The Kung Fu group embodied the rich variety of students enrolled in the American section of our OIB program. They were 2nde level, roughly equivalent to UK Key Stage 4, or sophomores in an American high school: full of physical energy and perhaps lacking in maturity, but always eager to talk and be heard, each student a multilingual learner to whom the EAL acronym did not seem to accurately apply. Many have been speaking their native language interchangeably with English since childhood, while others speak two or three additional languages with equal ease. But skill levels are mixed in our section, resulting in a constant susurrus of voices in the classroom beneath the flow of instruction in English. It has taken me some time to understand that this is not a sign of disrespect, but active engagement, as more fluent students work quietly to aid colleagues who struggle with comprehension.
The choral Shakespeare recitation, which takes a passage designed for a single voice and distributes the lines amongst multiple speakers, is a challenging exercise, even in the context where I first encountered it, during MFA-level training in Shakespearean performance technique. Thanks to our OIB programme’s insistence on the centrality of poetry to English literature curriculum, my students already possessed strong practical understanding of the inner workings of a poem. However, this exercise asked them to dig deeper, to move beyond what I call “literary terminology bingo” towards an examination of the connection between sound and emotion. In just twenty-five minutes of group work, they needed to develop a coherent, nuanced, multi-voiced recitation of one of the most renowned sonnets in the English language. This was asking a lot, and I knew it.
Back outside, two of my three groups were working steadily. One group focused on caesuras and enjambment as a way to drive emotional impact. The other clarified pace and pronunciation for non-native English speaking colleagues. Around the corner, a young man in the Kung Fu crowd was jumping off a trash can. I sighed and called everyone back into the classroom.

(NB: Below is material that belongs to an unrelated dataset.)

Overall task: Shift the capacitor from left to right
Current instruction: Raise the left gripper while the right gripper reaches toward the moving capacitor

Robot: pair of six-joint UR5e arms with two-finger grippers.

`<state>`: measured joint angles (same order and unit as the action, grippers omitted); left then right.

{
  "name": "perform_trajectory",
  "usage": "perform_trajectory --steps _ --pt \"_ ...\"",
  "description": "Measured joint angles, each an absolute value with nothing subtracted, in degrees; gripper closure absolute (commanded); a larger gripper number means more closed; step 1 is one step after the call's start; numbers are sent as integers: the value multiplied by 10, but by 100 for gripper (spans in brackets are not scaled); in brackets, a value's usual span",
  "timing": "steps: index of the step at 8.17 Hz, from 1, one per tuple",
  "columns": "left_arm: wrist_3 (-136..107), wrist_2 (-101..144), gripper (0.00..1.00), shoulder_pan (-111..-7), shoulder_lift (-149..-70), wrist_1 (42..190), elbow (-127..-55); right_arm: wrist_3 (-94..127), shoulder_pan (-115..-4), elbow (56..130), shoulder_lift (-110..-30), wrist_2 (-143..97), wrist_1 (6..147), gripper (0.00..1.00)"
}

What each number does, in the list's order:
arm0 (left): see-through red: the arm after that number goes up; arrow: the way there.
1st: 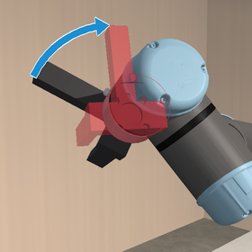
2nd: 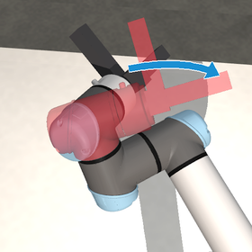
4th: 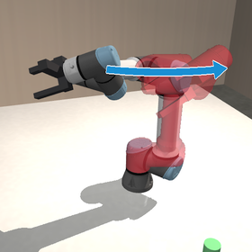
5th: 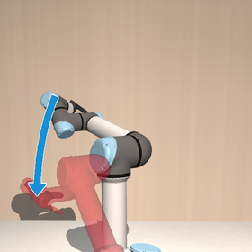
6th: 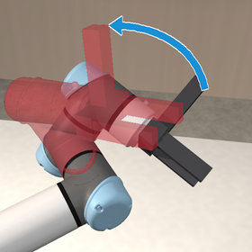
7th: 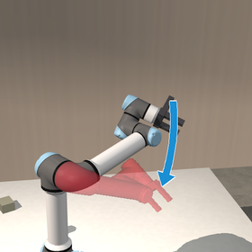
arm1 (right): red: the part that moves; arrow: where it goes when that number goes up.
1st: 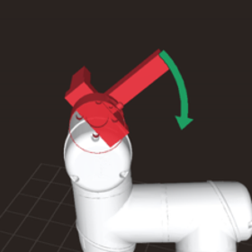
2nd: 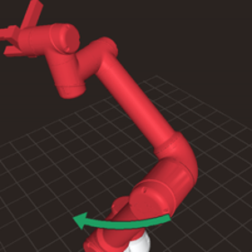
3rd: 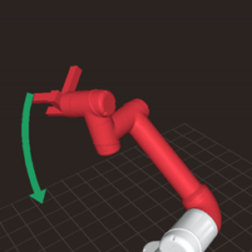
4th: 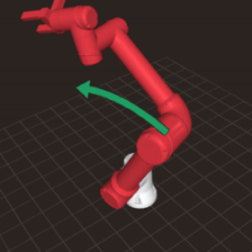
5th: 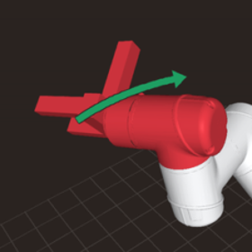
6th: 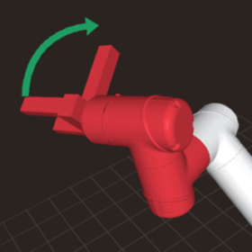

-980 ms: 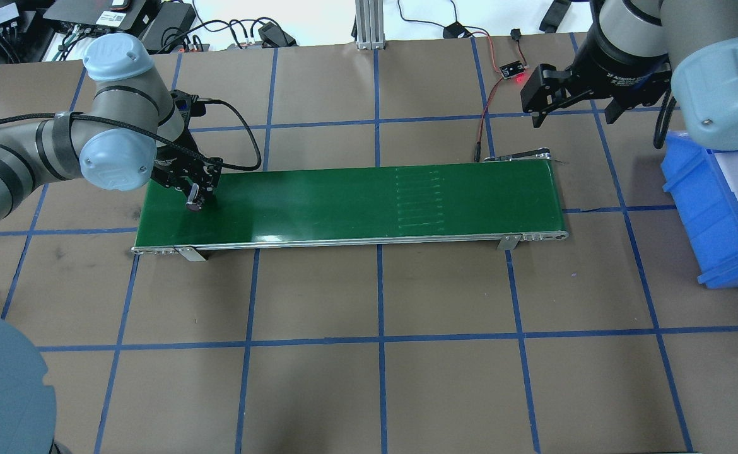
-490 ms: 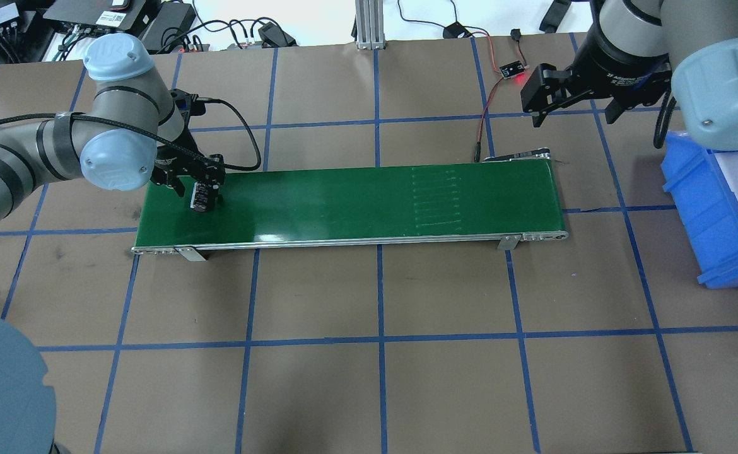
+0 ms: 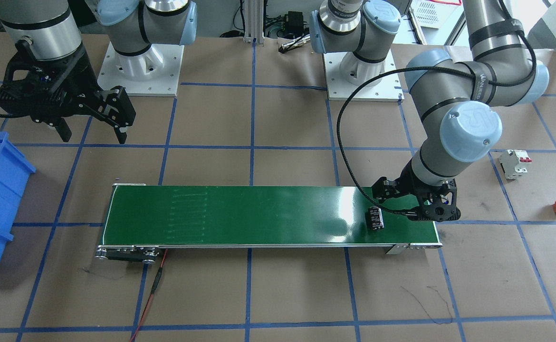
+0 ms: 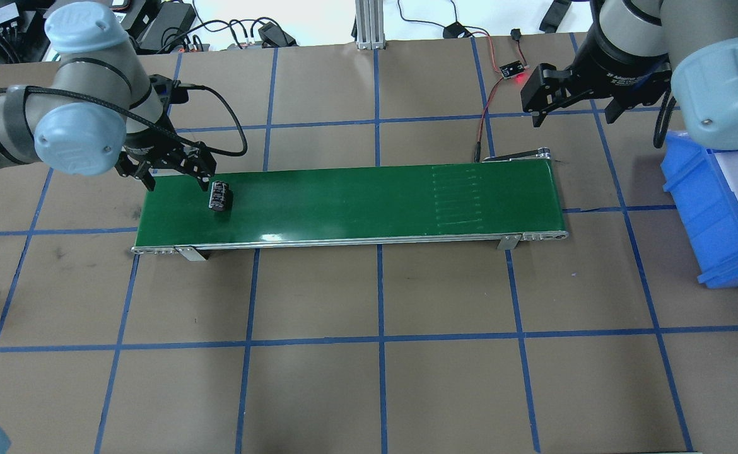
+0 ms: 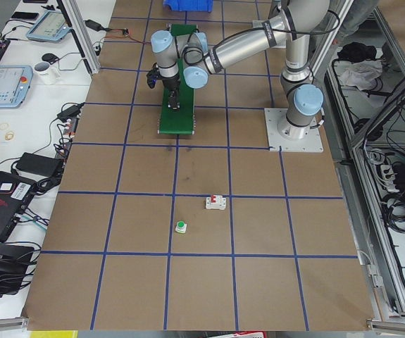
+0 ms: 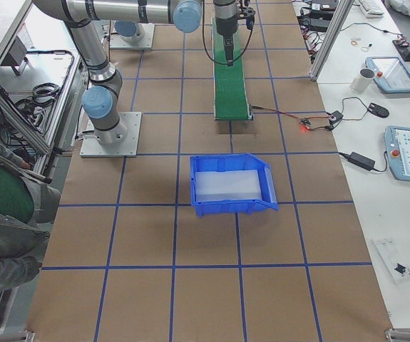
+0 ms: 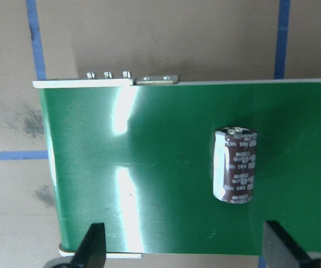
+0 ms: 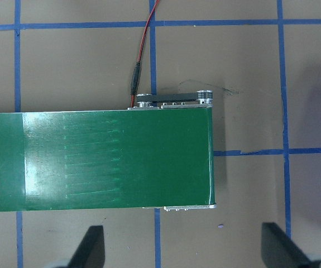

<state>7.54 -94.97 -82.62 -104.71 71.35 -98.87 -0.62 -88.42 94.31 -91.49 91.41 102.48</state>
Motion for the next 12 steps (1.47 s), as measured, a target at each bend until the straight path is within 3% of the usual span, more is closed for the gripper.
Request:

Whether by accident or design, the other two groups presented first. These recitations were excellent examples of learning objectives acquired and applied. Lines were divided into precise phrases which respected meaning and produced interesting tonal effects. Their understanding of the language was accurate, their diligence impressive. But somehow there was a spark missing. I shook off the thought, chalking it up to fatigue, and asked the Kung Fu group to come to the front of the room. Up they shambled, and proceeded to astound us. Their group of seven was split almost equally along gender lines, and they physically arranged themselves in an alternating boy-girl pattern. Crucially, they assigned full lines in the sonnet in the same manner, alternating by gender and rarely splitting lines between voices, bringing an engaged excitement to the movement of the text. I realised I was listening to something innovative, a welcome variation on conventional interpretations of this beloved poem. Instead of the thoughts of an individual voice, I was hearing a dialogue: perhaps between Lover and Beloved, or a conversation between inner and outer speech.
At the centre of the line, the group had placed the student with the strongest English language skills, assigning him the closing lines. No critical analysis of mine regarding the significance of Shakespearean rhyming couplets could have been as powerful as hearing that young man’s voice ring out confidently in the classroom: “For thy sweet love rememb’red such wealth brings / That then I scorn to change my state with kings.”